Di luar semua itu, Al Zaytun juga memiliki padang-padang rumput yang sangat luas—mungkin untuk keperluan pakan ternak. Ketika berada di sana, saya menyaksikan banyak tukang kebun yang sedang merapikan rumput.
Itu baru hal-hal yang saya saksikan dengan mata kepala saya sendiri. Hampir bisa dipastikan ada hal-hal lain yang tidak sempat saya saksikan, karena waktu yang tidak cukup.

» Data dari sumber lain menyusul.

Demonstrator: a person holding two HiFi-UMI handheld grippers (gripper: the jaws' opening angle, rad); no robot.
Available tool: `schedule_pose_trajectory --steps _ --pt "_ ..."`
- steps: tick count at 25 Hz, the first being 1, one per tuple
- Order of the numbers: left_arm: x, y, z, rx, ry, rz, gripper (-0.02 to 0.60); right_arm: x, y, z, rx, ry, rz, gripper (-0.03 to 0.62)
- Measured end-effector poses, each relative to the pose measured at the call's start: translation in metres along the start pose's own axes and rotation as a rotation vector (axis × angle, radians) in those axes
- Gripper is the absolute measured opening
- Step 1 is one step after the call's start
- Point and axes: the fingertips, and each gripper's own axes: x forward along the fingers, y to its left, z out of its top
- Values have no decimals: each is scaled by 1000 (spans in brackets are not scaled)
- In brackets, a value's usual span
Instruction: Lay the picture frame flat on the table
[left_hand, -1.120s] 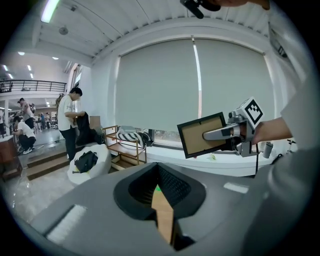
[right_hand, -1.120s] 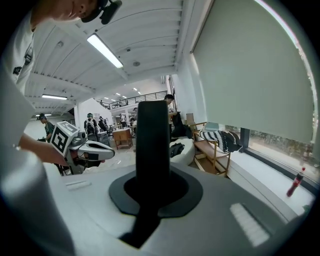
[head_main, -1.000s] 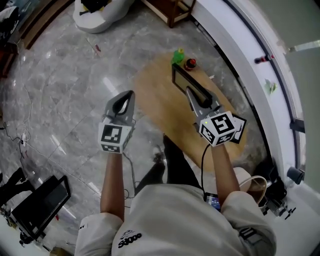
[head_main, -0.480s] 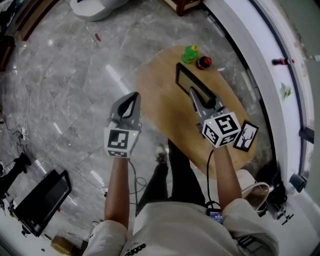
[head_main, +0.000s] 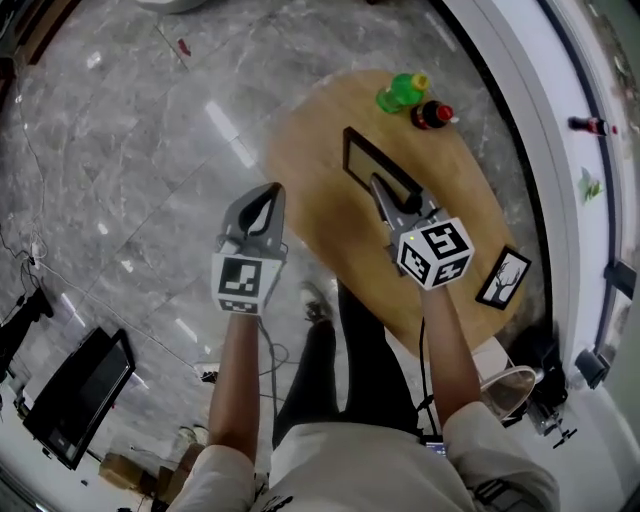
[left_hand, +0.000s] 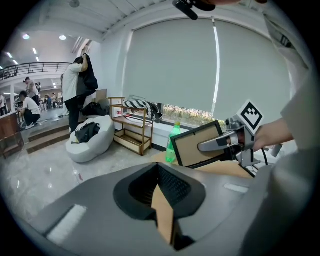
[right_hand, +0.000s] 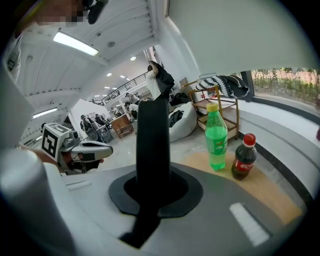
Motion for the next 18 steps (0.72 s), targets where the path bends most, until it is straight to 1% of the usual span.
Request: schedule_pose_trajectory --steps 8,13,18 --pt "33 6 -35 -31 37 -17 9 51 -12 -48 33 105 35 14" --pt "41 -3 -54 -13 76 -45 9 73 -14 -80 120 170 82 14" --pt "40 -3 -73 -38 99 -43 9 88 -19 -106 193 211 87 15"
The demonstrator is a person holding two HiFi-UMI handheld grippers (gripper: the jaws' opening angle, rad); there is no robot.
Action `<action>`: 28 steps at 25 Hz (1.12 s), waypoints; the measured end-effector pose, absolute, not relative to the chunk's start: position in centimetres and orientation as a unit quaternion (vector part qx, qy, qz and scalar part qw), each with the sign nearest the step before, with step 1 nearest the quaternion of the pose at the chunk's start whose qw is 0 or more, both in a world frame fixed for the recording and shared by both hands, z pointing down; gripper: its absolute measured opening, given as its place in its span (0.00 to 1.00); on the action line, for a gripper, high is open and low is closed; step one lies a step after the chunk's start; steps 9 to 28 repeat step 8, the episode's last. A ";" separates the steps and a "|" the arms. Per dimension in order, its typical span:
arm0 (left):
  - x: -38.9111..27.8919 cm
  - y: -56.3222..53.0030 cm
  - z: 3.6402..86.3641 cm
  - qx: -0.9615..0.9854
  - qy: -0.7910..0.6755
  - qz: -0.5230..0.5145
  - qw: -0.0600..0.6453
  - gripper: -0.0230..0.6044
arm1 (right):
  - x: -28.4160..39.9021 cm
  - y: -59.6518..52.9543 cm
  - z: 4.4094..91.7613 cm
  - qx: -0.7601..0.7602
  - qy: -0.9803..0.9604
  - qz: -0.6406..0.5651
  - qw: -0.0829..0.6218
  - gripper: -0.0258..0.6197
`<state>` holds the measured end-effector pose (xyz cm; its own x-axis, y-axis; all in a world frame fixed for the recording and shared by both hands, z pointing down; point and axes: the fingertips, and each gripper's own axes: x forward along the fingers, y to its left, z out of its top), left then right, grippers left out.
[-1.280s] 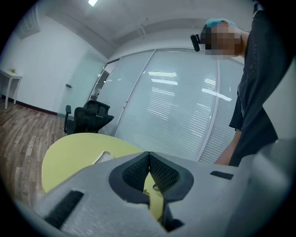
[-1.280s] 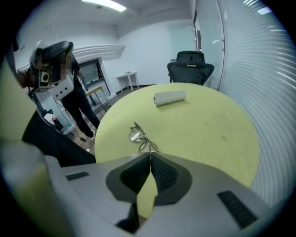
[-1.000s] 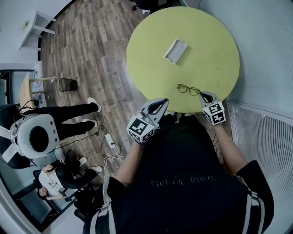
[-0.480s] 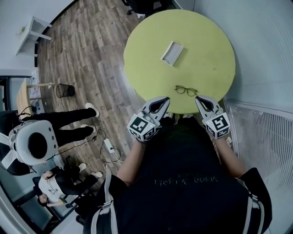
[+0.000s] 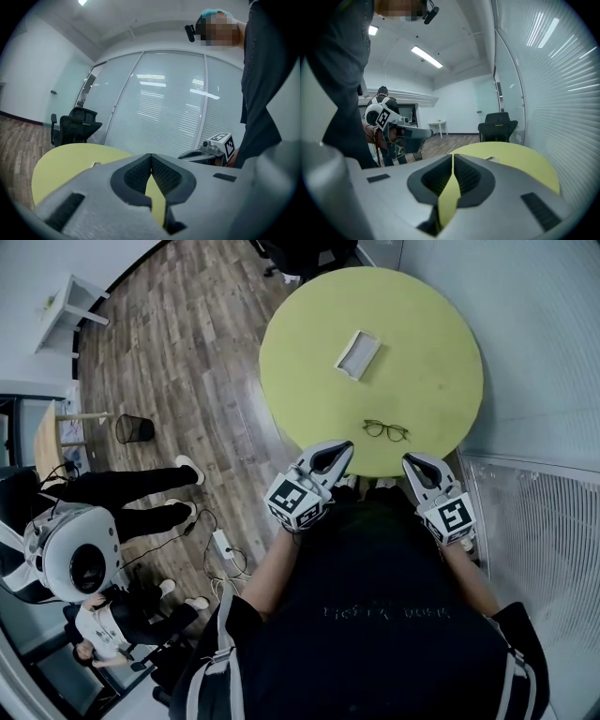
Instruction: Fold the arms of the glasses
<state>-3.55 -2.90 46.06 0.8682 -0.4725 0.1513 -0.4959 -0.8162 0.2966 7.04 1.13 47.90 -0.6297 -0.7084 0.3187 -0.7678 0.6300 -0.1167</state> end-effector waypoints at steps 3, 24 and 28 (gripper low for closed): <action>-3.8 -2.7 46.3 0.955 -0.247 0.044 0.158 0.07 | 6.3 1.3 47.6 0.405 -0.899 0.115 0.120 0.09; -4.5 -2.1 45.9 0.959 -0.237 0.048 0.148 0.07 | 5.0 1.7 46.9 0.403 -0.901 0.117 0.110 0.09; -4.5 -2.1 45.9 0.959 -0.237 0.048 0.148 0.07 | 5.0 1.7 46.9 0.403 -0.901 0.117 0.110 0.09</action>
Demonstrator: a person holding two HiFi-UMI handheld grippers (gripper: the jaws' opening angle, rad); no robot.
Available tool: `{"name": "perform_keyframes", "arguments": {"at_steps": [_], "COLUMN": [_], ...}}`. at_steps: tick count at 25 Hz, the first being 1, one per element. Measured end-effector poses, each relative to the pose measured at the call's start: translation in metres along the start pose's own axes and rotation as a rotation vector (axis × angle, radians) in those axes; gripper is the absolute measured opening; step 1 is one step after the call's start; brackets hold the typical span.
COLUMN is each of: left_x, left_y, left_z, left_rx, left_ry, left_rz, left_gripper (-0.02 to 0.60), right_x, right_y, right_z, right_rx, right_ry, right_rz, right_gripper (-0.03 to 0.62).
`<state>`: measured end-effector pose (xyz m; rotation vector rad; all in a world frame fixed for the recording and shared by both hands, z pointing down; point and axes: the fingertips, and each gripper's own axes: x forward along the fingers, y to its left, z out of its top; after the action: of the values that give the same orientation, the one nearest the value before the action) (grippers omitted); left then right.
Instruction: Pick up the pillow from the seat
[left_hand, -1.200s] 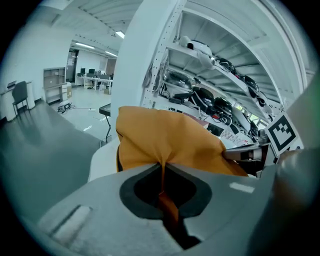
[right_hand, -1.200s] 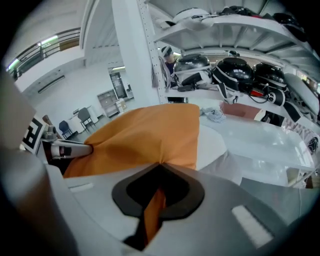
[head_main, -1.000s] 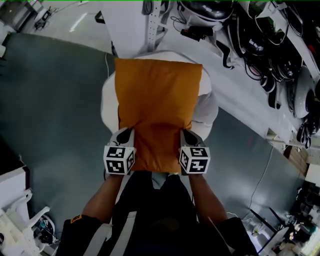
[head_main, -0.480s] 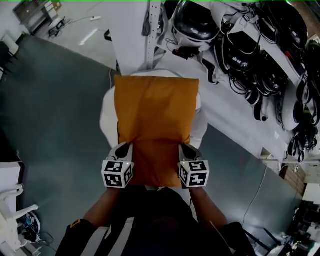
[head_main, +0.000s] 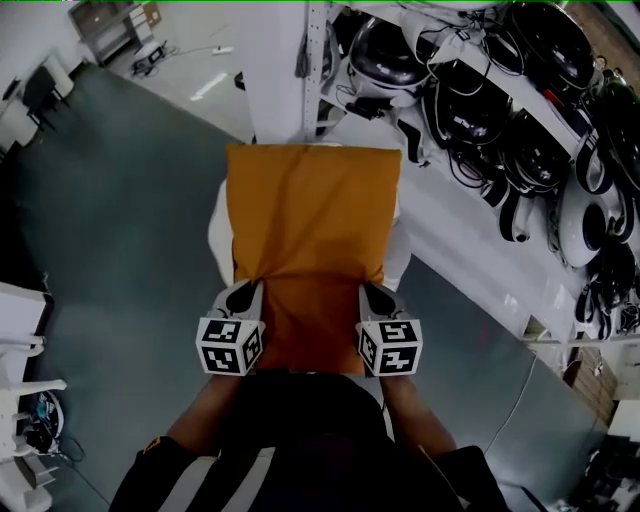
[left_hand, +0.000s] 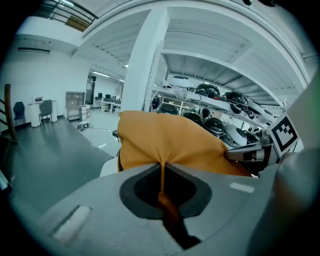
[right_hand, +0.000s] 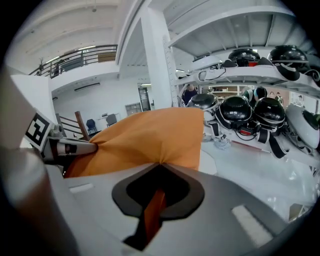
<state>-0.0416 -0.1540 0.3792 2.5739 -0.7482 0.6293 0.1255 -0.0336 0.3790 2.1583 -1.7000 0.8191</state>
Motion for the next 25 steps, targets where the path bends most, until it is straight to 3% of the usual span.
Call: {"name": "perform_keyframes", "arguments": {"at_steps": [13,25], "left_x": [-0.078,-0.119], "left_y": [-0.038,-0.017], "left_z": [0.006,0.022], "left_rx": [0.026,0.049], "left_ry": [-0.059,-0.114], "left_rz": [0.01,-0.015], "left_gripper": [0.006,0.006], "right_x": [-0.083,-0.107], "right_y": [0.024,0.068], "right_z": [-0.002,0.021], "right_rx": [0.001,-0.018], "right_ry": [-0.064,-0.138], "right_rz": [0.019,-0.02], "right_gripper": [0.009,0.009]}}
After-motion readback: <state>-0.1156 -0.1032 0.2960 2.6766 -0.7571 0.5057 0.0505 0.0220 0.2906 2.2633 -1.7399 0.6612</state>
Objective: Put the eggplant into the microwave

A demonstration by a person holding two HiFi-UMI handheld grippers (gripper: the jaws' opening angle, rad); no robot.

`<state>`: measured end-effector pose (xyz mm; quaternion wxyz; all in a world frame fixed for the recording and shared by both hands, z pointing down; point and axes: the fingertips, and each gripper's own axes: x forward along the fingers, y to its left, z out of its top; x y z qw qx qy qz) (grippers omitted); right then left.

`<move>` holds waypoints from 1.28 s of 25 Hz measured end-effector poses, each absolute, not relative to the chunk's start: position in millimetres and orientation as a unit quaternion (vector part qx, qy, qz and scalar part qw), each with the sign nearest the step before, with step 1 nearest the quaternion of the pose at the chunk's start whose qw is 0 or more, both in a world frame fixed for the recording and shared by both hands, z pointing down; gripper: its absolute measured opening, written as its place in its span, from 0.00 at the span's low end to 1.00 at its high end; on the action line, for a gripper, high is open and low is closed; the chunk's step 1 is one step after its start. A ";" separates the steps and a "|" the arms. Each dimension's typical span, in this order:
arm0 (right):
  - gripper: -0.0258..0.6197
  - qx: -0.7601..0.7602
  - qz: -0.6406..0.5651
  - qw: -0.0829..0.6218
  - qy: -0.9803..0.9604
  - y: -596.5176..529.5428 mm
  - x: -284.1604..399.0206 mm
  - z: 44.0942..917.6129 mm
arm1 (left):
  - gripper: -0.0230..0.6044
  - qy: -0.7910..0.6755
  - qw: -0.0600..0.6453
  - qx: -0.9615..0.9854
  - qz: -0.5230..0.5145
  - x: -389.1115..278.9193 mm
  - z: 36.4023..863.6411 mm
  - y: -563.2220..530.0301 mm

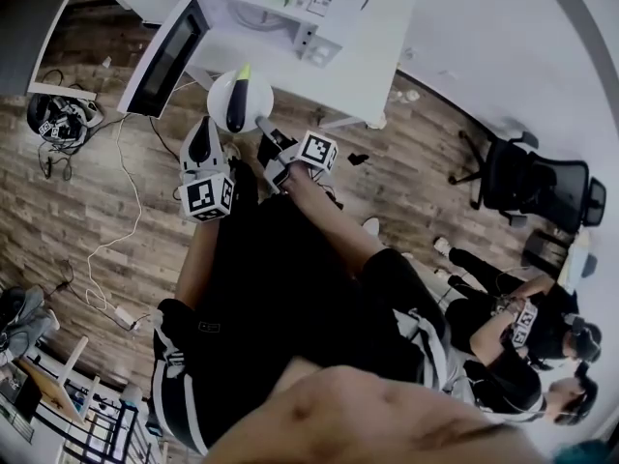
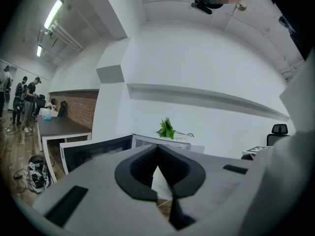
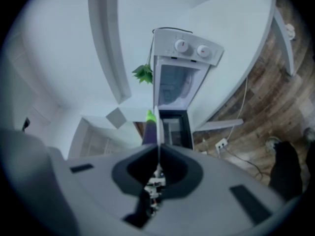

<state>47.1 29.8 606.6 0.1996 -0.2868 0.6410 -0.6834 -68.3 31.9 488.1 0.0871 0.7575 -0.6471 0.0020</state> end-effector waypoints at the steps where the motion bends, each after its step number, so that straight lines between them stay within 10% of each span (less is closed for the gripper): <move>1: 0.10 -0.289 -0.684 0.201 0.639 24.6 44.7 607.9 | 0.09 -0.645 0.088 0.759 0.002 -70.8 488.6 25.7; 32: 0.10 -0.382 -0.657 0.261 0.595 -147.7 0.2 679.6 | 0.09 -0.575 0.093 0.813 0.017 -104.0 503.9 -128.6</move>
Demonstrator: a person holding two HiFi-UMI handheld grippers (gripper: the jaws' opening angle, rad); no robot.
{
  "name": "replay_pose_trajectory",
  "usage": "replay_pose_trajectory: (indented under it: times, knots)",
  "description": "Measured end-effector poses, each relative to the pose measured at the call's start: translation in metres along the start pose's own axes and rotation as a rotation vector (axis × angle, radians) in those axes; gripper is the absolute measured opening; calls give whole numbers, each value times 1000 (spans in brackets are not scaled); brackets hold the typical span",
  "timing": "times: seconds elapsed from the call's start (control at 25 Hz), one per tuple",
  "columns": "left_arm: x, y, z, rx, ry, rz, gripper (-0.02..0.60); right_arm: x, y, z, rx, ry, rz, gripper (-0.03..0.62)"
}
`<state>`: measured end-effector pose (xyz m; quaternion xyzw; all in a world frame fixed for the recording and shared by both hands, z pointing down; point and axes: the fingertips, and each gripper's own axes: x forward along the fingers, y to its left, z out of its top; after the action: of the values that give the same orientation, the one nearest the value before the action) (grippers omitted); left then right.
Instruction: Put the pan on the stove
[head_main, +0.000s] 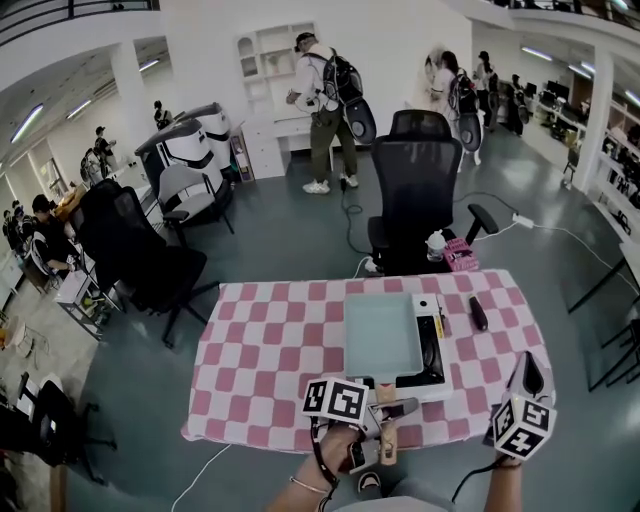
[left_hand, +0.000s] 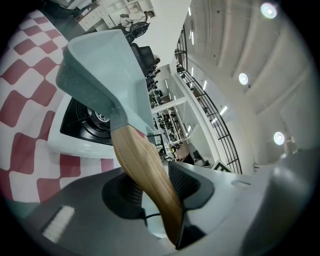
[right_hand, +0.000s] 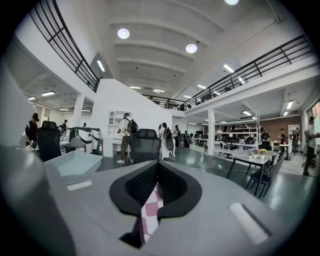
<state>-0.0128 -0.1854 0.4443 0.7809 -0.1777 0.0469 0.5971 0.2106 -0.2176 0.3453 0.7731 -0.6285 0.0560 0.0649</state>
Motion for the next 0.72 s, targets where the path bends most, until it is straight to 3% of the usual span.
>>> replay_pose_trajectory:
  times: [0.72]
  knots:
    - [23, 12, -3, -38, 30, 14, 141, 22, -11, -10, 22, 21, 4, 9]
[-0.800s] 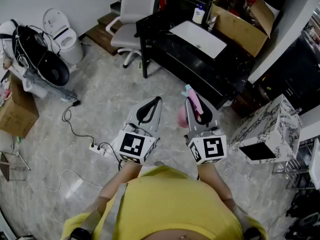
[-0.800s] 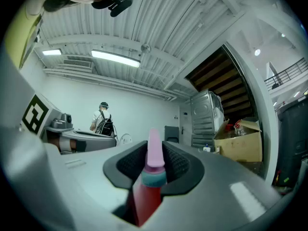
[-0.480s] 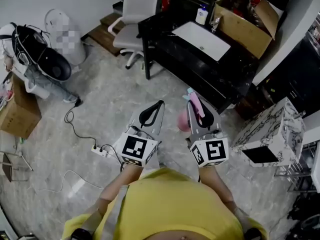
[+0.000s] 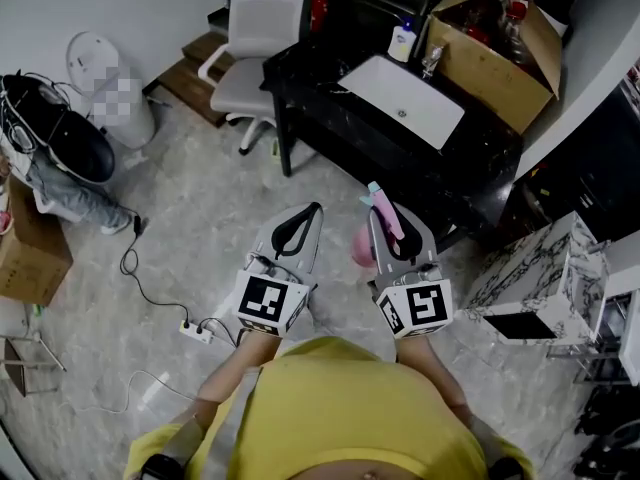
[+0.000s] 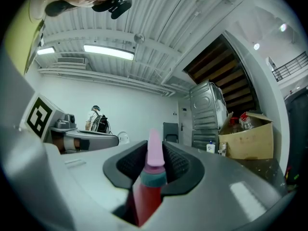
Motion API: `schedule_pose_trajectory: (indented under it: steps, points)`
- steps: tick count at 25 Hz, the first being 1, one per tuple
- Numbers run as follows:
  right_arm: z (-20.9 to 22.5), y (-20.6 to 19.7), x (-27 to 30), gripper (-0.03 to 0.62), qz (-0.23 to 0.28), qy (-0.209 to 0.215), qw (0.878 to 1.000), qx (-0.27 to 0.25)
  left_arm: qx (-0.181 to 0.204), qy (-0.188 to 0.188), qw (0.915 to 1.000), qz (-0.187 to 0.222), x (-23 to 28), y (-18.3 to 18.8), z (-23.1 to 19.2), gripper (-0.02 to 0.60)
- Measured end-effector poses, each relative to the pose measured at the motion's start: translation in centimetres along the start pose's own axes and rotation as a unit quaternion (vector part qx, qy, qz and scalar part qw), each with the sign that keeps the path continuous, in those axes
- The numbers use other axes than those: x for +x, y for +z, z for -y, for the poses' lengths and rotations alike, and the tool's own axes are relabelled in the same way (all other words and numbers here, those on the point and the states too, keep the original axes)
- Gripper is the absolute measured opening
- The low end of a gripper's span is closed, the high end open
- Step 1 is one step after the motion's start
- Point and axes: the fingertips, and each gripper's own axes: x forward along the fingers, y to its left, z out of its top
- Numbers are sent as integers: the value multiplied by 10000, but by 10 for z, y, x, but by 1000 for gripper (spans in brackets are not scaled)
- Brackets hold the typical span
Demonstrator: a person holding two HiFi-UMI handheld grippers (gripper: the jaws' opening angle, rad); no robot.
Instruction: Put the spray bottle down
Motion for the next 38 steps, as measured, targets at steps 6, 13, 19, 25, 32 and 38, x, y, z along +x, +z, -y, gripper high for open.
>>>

Pihak kampus saya hanya mengalokasikan waktu satu hari di sana, dan waktu sehari itu sepertinya tidak cukup untuk mengelilingi semua yang ada di Al Zaytun.
Dengan kompleks yang begitu luas, dengan santri atau murid yang begitu banyak, serta dengan berbagai kebutuhan dan keperluan sehari-hari, Al Zaytun jelas melibatkan ribuan orang untuk menjalankan operasionalnya. Jadi, ada puluhan ribu orang yang ada di sana, hidup mandiri dengan segala kebutuhan yang terpenuhi, tanpa harus repot-repot mencari apapun ke luar. Dan itu... ya, seperti negara dalam negara!
Satu-satunya masalah di sana cuma... dilarang merokok!
Ada banyak tanda “Dilarang Merokok” di mana-mana, di berbagai bagian kompleks yang amat sangat luas itu, dan saya—dengan teman-teman sesama perokok—terpaksa merokok di dalam bus saat mulut terasa asem. Di luar larangan merokok, sepertinya orang-orang yang hidup di kompleks Al Zaytun bisa mendapatkan apapun tanpa harus keluar. Intinya, semua yang kita butuhkan untuk bertahan hidup di dunia, semuanya ada di sana! Kecuali rokok, tentu saja.
Sepulang acara KKL itu, bersama dorongan rasa takjub dan penasaran, saya mencari informasi seputar Al Zaytun. Di internet, saya menemukan banyak sekali informasi yang saya cari, yang menjelaskan apa sebenarnya Al Zaytun. Saya juga menemukan buku-buku yang membahas Al Zaytun, yang di antaranya ditulis Al Chaidar, seorang pengamat terorisme. Dari buku-buku dan informasi yang saya baca, semuanya merujuk pada satu simpulan yang sama; ada banyak ketidakberesan terkait Al Zaytun.
Buku-buku dan catatan-catatan Al Chaidar bahkan menjelaskan dengan sangat rinci dan detail seputar Al Zaytun, meliputi asal uang mereka hingga bisa membangun kompleks semegah itu, sampai siapa sebenarnya Panji Gumilang yang menjadi pemimpin Al Zaytun. [Kalian bisa searching soal ini di internet, atau membaca buku-buku Al Chaidar, untuk mengonfirmasi hal tersebut.]
Jadi, isu “Al Zaytun menyimpang” atau “Al Zaytun tidak beres” sebenarnya bukan isu baru—itu sudah ada sejak lama, bahkan sejak zaman saya kuliah, bertahun-tahun lalu. Tetapi, sampai bertahun-tahun kemudian, bahkan sampai sekarang, Al Zaytun seperti tak tersentuh. Mereka seperti Wakanda yang memiliki “selubung gaib” hingga tidak bisa diterobos apapun.
Kini, ponpes itu kembali menarik sorotan banyak orang... dan kita bisa menunggu untuk menyaksikan bagaimana akhirnya.